To ensure the stability and liquidity of the stETH derivative token, Diva employs divETH tokens, which closely track ETH at a 1:1 ratio. This approach, combined with DVT-based security, is how Diva mitigates significant price deviations from ETH.

The protocol has also adopted a special approach to navigate legal challenges and ensure regulatory compliance globally. Instead of operating as a traditional company or platform, Diva positions itself as a pure software extension of Ethereum. Its immutable code, similar to contracts such as Wrapped ETH or Liquity, ensures that no central entity offers services or charges fees. Diva aims to establish regulatory equivalences by staking on Ethereum itself, simplifying compliance efforts.

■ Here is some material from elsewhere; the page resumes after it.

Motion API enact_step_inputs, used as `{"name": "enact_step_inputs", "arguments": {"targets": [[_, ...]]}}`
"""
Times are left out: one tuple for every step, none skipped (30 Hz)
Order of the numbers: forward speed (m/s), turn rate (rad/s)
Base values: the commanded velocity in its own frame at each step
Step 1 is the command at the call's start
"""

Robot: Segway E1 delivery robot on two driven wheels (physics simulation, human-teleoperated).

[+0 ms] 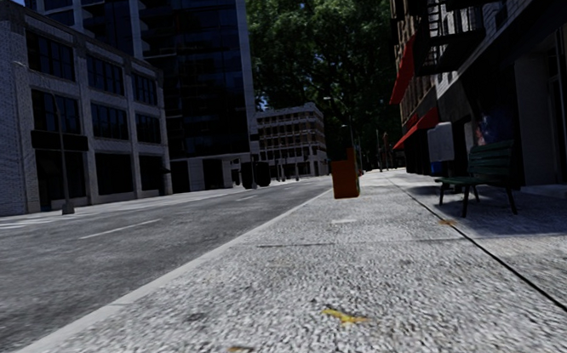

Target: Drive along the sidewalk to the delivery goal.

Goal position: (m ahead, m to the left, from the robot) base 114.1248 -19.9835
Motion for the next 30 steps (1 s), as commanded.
{"name": "enact_step_inputs", "arguments": {"targets": [[1.9, -0.25], [1.9, -0.26], [1.9, -0.27], [1.9, -0.29], [1.9, -0.31], [1.9, -0.32], [1.9, -0.33], [1.9, -0.33], [1.9, -0.33], [1.9, -0.33], [1.9, -0.33], [1.9, -0.33], [1.9, -0.33], [1.9, -0.33], [1.9, -0.33], [1.9, -0.33], [1.91, -0.33], [1.91, -0.33], [1.93, -0.33], [1.98, -0.33], [2.0, -0.33], [2.0, -0.33], [2.0, -0.33], [2.0, -0.33], [2.0, -0.33], [2.0, -0.33], [2.0, -0.33], [2.0, -0.33], [2.0, -0.33], [2.0, -0.33]]}}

At the time of writing, Diva has not yet launched. However, by offering an Operator Testnet Alpha and proposing a Pre-Launch Vault, Diva aims to encourage early commitments of total value locked (TVL) in ETH or stETH.

15/ Last but not least, Mainnet date is estimated to be end of Q1, beginning of Q2 🚀 pic.twitter.com/3RTuOCUHJs

— diva (@divastaking) December 21, 2023

Tenderize: empowering validators

Tenderize is a liquid staking solution that allows any validator on the network to participate, potentially unlocking as much as $30 billion worth of crypto previously neglected in liquid staking.

According to the Tenderize team, the platform has attempted to tackle issues of neglected assets by providing each validator with highly-liquid staked tokens, promoting decentralization in the ecosystem.

Tendirize ecosystem | Source: Tenderize website

The platform has a new upgrade dubbed Tenderize v2, and what sets it apart, in the words of its creators, is its self-custodial nature, which eliminates the need for intermediaries. It means users can swiftly exit staking through a native decentralized exchange (DEX), with the shared liquidity approach ensuring greater flexibility and liquidity access without centralizing stake on whitelisted nodes.

Much like Diva, the Ethereum Shanghai upgrade played a vital role in accelerating the growth of liquid staking for Tenderize, with the platform reportedly experiencing its fair share of positive impact.

Prior to the upgrade, TenderSwap, a crucial component of the Tenderize protocol, faced limitations in facilitating unstaking. However, with the upgrade, users could unstake ETH, which paved the way for the launch of tETH through Tenderize v2.

The protocol emphasizes community involvement in its development, with Tenderize offering grants to validators and liquidity providers for their input and testing. The platform also involves token holders in governance decisions, such as fee and reward determination.

In liquid staking, addressing stability and liquidity concerns is crucial. Tenderize offers two methods for converting tTokens back to their original form.

One method is through TenderSwap v2, where users can exchange their tTokens (like tMATIC, tLPT, or tGRT) for the corresponding asset (MATIC, LPT, or GRT) at a 1:1 ratio, subject to a service fee. The alternative method requires waiting for the unstaking period to end, which varies by blockchain. Tenderize aims to maintain a 1:1 swap ratio on TenderSwap to manage price deviation risks and support user stability and liquidity.

The mainnet launch is scheduled at Jan. 29, according to Tenderize X account.

🎁 The Cookout – January 29th – Mainnet Launch

Prepare for launch by completing the quest found on the cookout link below

To bootstrap TVL, users that mint LSTs with Tenderize v2 earn native staking rewards + a bonus 🪂https://t.co/53wPWX9URl

— Tenderize (🥩,🔨) (@tenderize_me) January 12, 2024

Liquid staking protocols: the future of staking?

Ethereum staking represents a notable development in the cryptocurrency space, with various projects contributing to this trend. These projects enable users to stake amounts less than 32 ETH, supporting Ethereum’s transition to proof-of-stake.

Additionally, these projects offer methods for users to liquidate their staked assets without undergoing a full withdrawal process, enhancing the flexibility of cryptocurrency staking.

Projects supporting ETH staking below the 32 ETH threshold provide an opportunity for users to participate in staking with smaller investments.